**WHAT TO WORK ON**:
Print only the lines below from the one with "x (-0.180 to" to the one with "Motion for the", both included, exactly as they stand. Leave pictures out.

**DATASET SECTION**:
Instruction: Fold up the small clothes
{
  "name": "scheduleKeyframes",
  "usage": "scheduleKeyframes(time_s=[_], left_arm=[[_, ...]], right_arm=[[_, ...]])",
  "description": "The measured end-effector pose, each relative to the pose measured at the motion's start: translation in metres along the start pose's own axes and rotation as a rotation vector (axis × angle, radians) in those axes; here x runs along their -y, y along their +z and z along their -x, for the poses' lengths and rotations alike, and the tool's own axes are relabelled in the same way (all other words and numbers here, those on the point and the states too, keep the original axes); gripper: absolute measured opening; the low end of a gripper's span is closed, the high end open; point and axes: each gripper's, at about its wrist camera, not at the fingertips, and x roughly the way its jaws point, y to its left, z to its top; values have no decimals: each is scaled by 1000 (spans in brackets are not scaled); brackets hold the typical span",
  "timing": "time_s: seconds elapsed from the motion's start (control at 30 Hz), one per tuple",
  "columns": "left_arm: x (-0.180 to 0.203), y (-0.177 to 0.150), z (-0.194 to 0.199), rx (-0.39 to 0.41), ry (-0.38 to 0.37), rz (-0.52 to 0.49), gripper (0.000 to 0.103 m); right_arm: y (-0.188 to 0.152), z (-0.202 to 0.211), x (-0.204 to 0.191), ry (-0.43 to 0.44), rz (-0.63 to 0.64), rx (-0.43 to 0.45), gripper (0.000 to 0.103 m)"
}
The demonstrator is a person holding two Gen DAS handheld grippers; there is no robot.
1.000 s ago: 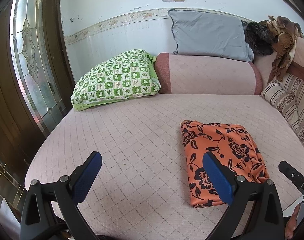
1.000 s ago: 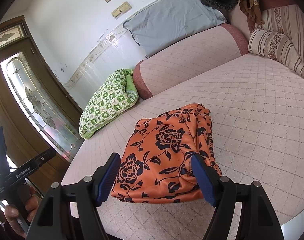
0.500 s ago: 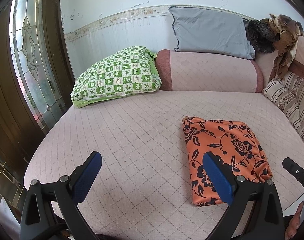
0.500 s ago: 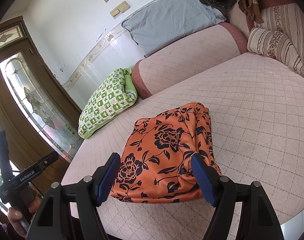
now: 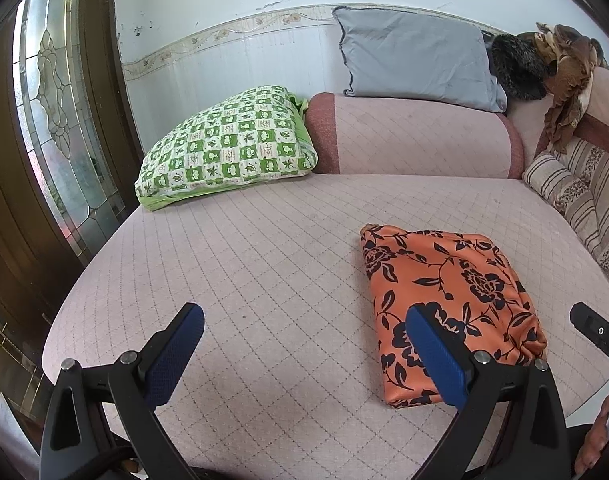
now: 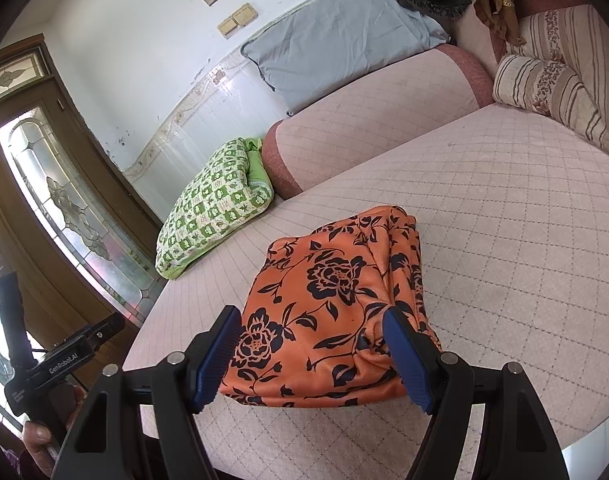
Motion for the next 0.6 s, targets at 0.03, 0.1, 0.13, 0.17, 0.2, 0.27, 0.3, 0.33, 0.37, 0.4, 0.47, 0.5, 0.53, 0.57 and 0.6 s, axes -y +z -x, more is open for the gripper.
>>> scheduleKeyframes(time_s=[0.03, 0.1, 0.13, 0.17, 0.2, 0.27, 0.3, 0.33, 0.37, 0.4, 0.47, 0.5, 0.53, 0.57, 0.6], left_arm=[[0, 0, 0, -2, -2, -1, 101], [1, -1, -1, -5, -5, -2, 101], [1, -1, -2, -7, -6, -3, 101], [1, -1, -2, -8, -7, -3, 101], [1, -1, -2, -10, -7, -3, 101], [1, -1, -3, -11, -8, -3, 101], [1, -1, -3, -13, -9, -3, 101], [1, -1, -4, -14, -9, -3, 101], [1, -1, -4, -14, -10, -2, 101], [1, -1, -4, -15, -10, -3, 101], [2, -1, -5, -15, -10, -3, 101], [2, 0, -5, -15, -11, -2, 101], [2, 0, -5, -15, -12, -3, 101], [2, 0, -5, -15, -11, -3, 101], [2, -1, -5, -16, -11, -3, 101]], right_arm=[[0, 0, 0, -1, -1, -1, 76], [0, 0, 1, 0, -3, -1, 76], [0, 0, 1, 0, -4, -1, 76], [1, 0, 2, 0, -5, -1, 76], [1, 0, 2, 0, -6, -3, 76], [1, 0, 3, 0, -8, -4, 76], [1, 0, 3, 0, -9, -4, 76], [1, 0, 3, 0, -10, -5, 76], [1, 0, 3, 0, -11, -6, 76], [2, 0, 3, -1, -12, -6, 76], [2, -1, 4, 0, -11, -6, 76], [2, -1, 4, -1, -12, -5, 76], [1, -1, 4, -1, -13, -4, 76], [1, -1, 3, -2, -14, -5, 76], [1, -1, 4, -2, -15, -5, 76]])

**RESULT BELOW**:
  "columns": "left_arm: x (-0.180 to 0.203), y (-0.177 to 0.150), z (-0.194 to 0.199), rx (-0.39 to 0.41), ry (-0.38 to 0.37), rz (-0.52 to 0.49), gripper (0.000 to 0.103 m); right_arm: y (-0.188 to 0.152), z (-0.202 to 0.211), x (-0.204 to 0.191), ry (-0.43 to 0.44), rz (-0.63 to 0.64), rx (-0.43 to 0.45), gripper (0.000 to 0.103 m)"
}
The demonstrator is a person holding two Gen DAS handheld grippers; there is no robot.
1.000 s ago: 
1.000 s ago: 
0.500 s ago: 
0.500 s ago: 
now: 
now: 
Motion for the next 0.6 s, targets at 0.03, 0.1, 0.13, 0.17, 0.2, 0.27, 0.3, 0.33, 0.37, 0.4, 0.47, 0.5, 0.53, 0.57 and 0.6 s, axes -y +z -x, more is open for the gripper.

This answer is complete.